### Aim of the exercise
Give the whole listing again, exactly as written.

### Data listing
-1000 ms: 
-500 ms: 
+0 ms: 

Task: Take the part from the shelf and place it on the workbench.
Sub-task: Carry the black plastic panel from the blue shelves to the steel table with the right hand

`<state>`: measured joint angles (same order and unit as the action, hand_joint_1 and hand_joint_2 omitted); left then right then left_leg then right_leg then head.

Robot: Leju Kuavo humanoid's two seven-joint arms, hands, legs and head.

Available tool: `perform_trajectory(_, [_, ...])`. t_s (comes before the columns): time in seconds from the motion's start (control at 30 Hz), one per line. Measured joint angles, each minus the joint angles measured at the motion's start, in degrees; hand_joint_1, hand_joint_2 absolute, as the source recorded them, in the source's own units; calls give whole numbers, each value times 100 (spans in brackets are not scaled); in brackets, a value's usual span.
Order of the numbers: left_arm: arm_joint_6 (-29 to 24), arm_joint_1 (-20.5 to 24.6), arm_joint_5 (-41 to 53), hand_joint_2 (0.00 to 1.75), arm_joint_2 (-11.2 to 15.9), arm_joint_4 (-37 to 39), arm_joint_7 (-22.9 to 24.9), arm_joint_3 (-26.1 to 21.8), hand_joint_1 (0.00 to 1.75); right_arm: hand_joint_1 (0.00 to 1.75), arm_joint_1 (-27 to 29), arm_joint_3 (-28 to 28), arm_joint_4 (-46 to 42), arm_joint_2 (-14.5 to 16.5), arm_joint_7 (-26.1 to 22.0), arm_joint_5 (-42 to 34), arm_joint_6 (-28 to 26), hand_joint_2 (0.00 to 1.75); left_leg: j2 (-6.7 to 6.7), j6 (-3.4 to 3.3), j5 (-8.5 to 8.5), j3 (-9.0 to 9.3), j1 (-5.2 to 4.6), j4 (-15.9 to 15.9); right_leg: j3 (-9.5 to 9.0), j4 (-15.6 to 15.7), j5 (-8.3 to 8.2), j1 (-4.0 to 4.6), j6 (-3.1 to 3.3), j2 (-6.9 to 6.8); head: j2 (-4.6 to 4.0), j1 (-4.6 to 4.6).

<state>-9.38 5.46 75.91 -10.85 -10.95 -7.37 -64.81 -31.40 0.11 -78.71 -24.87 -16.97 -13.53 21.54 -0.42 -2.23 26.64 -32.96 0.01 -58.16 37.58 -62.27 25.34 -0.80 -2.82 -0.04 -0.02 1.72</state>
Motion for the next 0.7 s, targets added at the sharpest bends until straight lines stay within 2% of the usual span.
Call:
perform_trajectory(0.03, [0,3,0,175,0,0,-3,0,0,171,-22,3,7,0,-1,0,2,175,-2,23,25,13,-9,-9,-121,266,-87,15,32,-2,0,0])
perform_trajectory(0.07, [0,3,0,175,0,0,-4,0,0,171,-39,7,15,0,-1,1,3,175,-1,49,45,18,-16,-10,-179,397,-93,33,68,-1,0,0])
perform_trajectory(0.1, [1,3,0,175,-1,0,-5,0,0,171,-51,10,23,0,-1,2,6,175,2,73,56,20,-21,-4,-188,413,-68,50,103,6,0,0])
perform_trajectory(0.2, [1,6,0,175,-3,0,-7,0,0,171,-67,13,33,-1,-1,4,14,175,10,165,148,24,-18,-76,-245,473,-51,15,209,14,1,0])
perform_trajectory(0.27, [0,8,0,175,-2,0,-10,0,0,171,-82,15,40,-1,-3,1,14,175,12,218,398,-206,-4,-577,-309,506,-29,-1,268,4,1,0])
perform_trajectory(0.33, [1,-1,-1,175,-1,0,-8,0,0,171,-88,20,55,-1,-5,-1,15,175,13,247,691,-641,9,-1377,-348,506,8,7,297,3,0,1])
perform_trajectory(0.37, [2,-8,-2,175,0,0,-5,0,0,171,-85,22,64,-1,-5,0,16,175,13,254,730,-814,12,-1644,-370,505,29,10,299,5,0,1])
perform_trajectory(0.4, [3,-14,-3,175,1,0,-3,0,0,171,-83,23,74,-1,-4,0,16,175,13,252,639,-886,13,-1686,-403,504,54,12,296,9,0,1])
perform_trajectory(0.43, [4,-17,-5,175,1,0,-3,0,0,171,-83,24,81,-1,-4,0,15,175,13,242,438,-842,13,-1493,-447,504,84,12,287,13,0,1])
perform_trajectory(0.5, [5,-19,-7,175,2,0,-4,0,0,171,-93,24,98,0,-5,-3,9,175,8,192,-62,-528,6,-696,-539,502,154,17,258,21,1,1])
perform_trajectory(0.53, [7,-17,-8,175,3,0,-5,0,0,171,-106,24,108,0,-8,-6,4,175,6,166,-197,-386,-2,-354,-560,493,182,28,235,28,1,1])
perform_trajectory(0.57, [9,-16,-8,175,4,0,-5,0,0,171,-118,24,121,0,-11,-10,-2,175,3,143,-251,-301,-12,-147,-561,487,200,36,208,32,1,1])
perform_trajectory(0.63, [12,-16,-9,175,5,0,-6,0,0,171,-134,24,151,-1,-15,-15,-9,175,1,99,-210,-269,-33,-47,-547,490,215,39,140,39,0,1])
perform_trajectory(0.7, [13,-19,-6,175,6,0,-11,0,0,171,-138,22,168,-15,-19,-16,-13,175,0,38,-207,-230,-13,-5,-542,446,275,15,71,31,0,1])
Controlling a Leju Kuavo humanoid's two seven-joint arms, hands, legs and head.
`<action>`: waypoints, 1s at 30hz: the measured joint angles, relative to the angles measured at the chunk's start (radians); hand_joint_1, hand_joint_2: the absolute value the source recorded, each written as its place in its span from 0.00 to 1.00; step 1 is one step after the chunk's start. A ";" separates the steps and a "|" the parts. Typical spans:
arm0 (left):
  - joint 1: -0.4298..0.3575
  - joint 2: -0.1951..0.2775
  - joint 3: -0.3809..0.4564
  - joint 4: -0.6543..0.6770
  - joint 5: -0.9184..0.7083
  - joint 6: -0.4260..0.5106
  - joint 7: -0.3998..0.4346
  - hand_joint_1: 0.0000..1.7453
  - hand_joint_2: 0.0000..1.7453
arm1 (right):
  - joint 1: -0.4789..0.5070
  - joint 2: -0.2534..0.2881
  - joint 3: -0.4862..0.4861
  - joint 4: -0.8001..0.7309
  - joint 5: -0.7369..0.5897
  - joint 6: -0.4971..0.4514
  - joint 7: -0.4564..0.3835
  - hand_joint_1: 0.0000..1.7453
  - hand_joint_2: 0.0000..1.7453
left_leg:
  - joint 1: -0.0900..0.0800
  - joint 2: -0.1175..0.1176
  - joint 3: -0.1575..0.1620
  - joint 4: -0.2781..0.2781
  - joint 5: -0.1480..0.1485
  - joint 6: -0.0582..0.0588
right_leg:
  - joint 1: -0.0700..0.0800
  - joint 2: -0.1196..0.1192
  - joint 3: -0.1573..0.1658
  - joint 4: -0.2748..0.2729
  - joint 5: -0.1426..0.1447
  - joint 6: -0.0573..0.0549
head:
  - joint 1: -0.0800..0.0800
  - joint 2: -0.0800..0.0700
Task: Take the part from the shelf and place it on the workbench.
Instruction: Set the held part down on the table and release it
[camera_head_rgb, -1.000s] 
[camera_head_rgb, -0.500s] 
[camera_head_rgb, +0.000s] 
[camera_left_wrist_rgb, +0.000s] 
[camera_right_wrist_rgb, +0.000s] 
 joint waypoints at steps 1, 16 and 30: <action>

### Task result
-1000 ms: 
-500 ms: 
+0 ms: 

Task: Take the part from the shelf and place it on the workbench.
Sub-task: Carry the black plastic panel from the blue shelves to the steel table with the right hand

`<state>`: measured joint angles (same order and unit as the action, hand_joint_1 and hand_joint_2 omitted); left then right then left_leg then right_leg then head.

Robot: Leju Kuavo humanoid's two seven-joint arms, hands, legs and head.

Available tool: `perform_trajectory(_, [_, ...])`. t_s (comes before the columns): time in seconds from the motion's start (control at 30 Hz), one per line. Measured joint angles, each minus the joint angles measured at the motion's start, in degrees; hand_joint_1, hand_joint_2 absolute, as the source recorded them, in the source's own units; calls give whole numbers, each value times 100 (spans in brackets are not scaled); in brackets, a value's usual span.
Order of the numbers: left_arm: arm_joint_6 (-29 to 24), arm_joint_1 (-20.5 to 24.6), arm_joint_5 (-41 to 53), hand_joint_2 (0.00 to 1.75), arm_joint_2 (-11.2 to 15.9), arm_joint_4 (-37 to 39), arm_joint_7 (-22.9 to 24.9), arm_joint_3 (-26.1 to 21.8), hand_joint_1 (0.00 to 1.75); right_arm: hand_joint_1 (0.00 to 1.75), arm_joint_1 (-27 to 29), arm_joint_3 (-28 to 28), arm_joint_4 (-46 to 42), arm_joint_2 (-14.5 to 16.5), arm_joint_7 (-26.1 to 22.0), arm_joint_5 (-42 to 34), arm_joint_6 (-28 to 26), hand_joint_2 (0.00 to 1.75); left_leg: j2 (-6.7 to 6.7), j6 (-3.4 to 3.3), j5 (-8.5 to 8.5), j3 (-9.0 to 9.3), j1 (-5.2 to 4.6), j4 (-15.9 to 15.9); right_leg: j3 (-9.5 to 9.0), j4 (-15.6 to 15.7), j5 (-8.3 to 8.2), j1 (-4.0 to 4.6), j6 (-3.1 to 3.3), j2 (-6.9 to 6.8); head: j2 (-4.6 to 4.0), j1 (-4.6 to 4.6).

<state>-9.38 5.46 75.91 -10.85 -10.95 -7.37 -64.81 -31.40 0.11 -78.71 -24.87 -16.97 -13.53 21.54 -0.42 -2.23 26.64 -32.96 0.01 -58.16 37.58 -62.27 25.34 -0.80 -2.82 -0.04 -0.02 1.72</state>
Motion for the next 0.7 s, targets added at the sharpest bends until straight lines stay within 2% of the usual span.
Call:
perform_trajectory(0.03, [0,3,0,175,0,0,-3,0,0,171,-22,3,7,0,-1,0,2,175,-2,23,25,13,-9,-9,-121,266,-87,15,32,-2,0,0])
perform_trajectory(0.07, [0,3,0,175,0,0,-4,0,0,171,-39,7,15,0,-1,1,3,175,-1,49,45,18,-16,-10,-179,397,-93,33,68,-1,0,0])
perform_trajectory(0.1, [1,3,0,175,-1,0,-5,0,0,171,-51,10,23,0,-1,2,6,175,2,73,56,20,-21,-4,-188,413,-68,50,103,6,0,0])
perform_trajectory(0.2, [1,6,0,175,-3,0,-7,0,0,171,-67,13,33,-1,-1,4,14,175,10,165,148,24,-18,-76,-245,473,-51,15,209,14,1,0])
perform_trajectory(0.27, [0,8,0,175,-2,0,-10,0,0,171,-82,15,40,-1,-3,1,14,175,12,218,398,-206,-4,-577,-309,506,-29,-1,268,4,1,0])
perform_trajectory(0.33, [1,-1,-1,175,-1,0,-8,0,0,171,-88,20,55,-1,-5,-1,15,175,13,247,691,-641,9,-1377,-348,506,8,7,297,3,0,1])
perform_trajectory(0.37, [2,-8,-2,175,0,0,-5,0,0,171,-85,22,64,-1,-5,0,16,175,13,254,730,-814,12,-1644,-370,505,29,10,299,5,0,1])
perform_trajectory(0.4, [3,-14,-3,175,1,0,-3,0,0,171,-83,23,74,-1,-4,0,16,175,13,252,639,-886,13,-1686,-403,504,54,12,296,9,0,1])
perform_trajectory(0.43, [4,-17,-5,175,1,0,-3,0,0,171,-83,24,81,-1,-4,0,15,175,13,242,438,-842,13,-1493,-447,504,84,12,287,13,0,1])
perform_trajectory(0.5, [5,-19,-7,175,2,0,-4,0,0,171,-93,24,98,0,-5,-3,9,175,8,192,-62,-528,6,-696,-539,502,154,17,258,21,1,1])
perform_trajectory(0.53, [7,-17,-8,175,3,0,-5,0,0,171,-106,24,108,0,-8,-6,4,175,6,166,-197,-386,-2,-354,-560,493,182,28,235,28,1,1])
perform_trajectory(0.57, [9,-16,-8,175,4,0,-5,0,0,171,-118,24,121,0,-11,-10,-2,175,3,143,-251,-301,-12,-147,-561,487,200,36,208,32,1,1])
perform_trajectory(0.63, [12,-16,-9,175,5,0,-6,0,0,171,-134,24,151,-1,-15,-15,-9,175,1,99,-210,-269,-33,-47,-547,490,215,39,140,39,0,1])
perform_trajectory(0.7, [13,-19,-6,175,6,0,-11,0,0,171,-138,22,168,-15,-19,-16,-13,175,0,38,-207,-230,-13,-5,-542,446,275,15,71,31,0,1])
Controlling a Leju Kuavo humanoid's two seven-joint arms, hands, legs and head.
`<action>`: waypoints, 1s at 30hz: the measured joint angles, relative to the angles measured at the chunk's start (radians); hand_joint_1, hand_joint_2: the absolute value the source recorded, each written as its place in its span from 0.00 to 1.00; step 1 is one step after the chunk's start. A ";" separates the steps and a "|" the parts. Typical spans:
arm0 (left):
  - joint 1: -0.4298..0.3575
  - joint 2: -0.1951..0.2775
  - joint 3: -0.3809..0.4564
  - joint 4: -0.6543..0.6770
  - joint 5: -0.9184..0.7083
  - joint 6: -0.4260..0.5106
  - joint 7: -0.3998..0.4346
  - hand_joint_1: 0.0000..1.7453
  - hand_joint_2: 0.0000..1.7453
arm1 (right):
  - joint 1: -0.4789..0.5070
  - joint 2: -0.2534..0.2881
  - joint 3: -0.4862..0.4861
  - joint 4: -0.8001..0.7309
  - joint 5: -0.7369..0.5897
  - joint 6: -0.4971..0.4514
  - joint 7: -0.4564..0.3835
  - hand_joint_1: 0.0000..1.7453
  - hand_joint_2: 0.0000..1.7453
left_leg:
  - joint 1: -0.0900..0.0800
  - joint 2: -0.1175..0.1176
  - joint 3: -0.1575..0.1620
  - joint 4: -0.2781..0.2781
  - joint 5: -0.1480..0.1485
  - joint 6: -0.0582..0.0588
right_leg:
  - joint 1: -0.0700..0.0800
  - joint 2: -0.1196..0.1192
  - joint 3: -0.1573..0.1658
  - joint 4: -0.2748..0.2729
  - joint 5: -0.1426..0.1447
  - joint 6: -0.0573..0.0549
head:
  - joint 1: -0.0800..0.0800
  - joint 2: -0.0800..0.0700
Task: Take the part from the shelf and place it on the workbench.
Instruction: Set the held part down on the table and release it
[camera_head_rgb, -1.000s] 
[camera_head_rgb, -0.500s] 
[camera_head_rgb, +0.000s] 
[camera_left_wrist_rgb, +0.000s] 
[camera_right_wrist_rgb, +0.000s] 
 joint waypoints at steps 1, 16 and 30: <action>

As written, the answer is complete.